• **Problem description**: Every line of the listing that holds the word "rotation" should be returned.

(Available data Opens)

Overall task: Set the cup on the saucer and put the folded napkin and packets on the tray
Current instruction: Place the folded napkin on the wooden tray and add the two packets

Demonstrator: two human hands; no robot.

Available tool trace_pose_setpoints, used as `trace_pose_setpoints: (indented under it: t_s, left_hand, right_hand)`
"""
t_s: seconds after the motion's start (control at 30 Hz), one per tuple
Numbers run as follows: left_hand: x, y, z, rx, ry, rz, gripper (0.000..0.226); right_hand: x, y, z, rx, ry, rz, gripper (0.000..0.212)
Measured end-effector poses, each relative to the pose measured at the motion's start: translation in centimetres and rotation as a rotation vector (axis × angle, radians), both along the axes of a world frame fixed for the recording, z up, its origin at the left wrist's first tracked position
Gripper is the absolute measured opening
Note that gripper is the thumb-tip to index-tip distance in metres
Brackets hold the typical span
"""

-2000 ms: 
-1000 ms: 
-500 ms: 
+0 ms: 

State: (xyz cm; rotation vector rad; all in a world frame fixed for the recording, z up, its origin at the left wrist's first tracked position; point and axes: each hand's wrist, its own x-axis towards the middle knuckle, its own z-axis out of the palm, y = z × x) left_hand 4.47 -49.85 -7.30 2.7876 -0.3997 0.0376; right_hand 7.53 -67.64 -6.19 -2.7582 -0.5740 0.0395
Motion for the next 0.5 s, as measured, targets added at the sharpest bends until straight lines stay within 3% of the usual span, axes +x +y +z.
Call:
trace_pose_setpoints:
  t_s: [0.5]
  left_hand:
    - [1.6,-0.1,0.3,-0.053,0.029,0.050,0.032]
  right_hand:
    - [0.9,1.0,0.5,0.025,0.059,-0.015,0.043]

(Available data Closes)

• **The completed task**:
Measured end-effector poses, each relative to the pose measured at the motion's start: translation in centimetres and rotation as a rotation vector (axis × angle, radians), both along the axes of a world frame fixed for the recording, z up, its origin at the left wrist's first tracked position
State: (xyz cm; rotation vector rad; all in a world frame fixed for the recording, z up, its origin at the left wrist's first tracked position; point and axes: each hand's wrist, its own x-axis towards the middle knuckle, its own z-axis out of the palm, y = z × x) left_hand 4.47 -49.85 -7.30 2.7876 -0.3997 0.0376; right_hand 7.53 -67.64 -6.19 -2.7582 -0.5740 0.0395

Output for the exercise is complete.